→ Required action:
Your answer must be every line of the data that holds the string "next".

━━━ Supplied records ━━━

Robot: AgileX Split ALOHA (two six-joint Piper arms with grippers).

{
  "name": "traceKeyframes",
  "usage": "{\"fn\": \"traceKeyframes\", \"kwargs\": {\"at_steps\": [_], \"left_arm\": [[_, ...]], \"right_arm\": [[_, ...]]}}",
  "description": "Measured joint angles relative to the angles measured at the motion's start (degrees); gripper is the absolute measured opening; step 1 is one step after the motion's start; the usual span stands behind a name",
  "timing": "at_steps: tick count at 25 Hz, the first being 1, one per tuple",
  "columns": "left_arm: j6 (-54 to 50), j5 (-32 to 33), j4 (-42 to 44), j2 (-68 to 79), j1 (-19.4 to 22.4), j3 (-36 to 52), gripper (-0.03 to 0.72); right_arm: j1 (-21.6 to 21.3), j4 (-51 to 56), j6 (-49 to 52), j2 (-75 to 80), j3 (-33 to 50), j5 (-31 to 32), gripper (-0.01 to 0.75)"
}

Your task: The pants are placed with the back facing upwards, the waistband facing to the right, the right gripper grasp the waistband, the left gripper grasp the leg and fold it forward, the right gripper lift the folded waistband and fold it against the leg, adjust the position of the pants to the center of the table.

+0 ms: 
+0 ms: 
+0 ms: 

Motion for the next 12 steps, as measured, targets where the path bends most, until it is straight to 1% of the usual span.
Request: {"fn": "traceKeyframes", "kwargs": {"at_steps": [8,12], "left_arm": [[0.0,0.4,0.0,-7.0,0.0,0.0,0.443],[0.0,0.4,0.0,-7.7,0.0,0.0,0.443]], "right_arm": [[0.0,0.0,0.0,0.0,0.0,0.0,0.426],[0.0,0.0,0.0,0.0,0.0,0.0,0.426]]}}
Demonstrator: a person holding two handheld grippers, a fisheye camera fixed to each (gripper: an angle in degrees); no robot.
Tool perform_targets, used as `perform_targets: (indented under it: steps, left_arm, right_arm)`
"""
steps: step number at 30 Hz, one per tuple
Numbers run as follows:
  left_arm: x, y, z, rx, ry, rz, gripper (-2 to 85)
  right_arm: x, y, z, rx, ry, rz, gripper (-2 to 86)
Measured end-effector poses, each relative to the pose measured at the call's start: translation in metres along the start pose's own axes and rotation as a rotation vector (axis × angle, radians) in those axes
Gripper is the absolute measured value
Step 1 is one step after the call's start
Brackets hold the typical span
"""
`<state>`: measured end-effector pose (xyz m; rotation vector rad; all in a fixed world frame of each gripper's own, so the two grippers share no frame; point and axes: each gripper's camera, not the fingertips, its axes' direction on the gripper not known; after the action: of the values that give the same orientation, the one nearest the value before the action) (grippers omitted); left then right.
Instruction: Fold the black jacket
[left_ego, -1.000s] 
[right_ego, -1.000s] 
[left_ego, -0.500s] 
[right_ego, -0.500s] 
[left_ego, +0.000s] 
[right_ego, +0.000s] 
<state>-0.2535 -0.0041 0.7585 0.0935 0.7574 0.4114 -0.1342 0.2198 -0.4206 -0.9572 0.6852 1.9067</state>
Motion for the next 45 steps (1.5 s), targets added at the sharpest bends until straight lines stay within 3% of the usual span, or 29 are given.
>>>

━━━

→ Answer to this problem:
Motion for the next 12 steps, as measured, targets where the path bends most, until it is straight to 1% of the usual span.
Motion for the next 45 steps (1.5 s), targets added at the sharpest bends until straight lines stay within 3% of the usual span, or 29 are given.

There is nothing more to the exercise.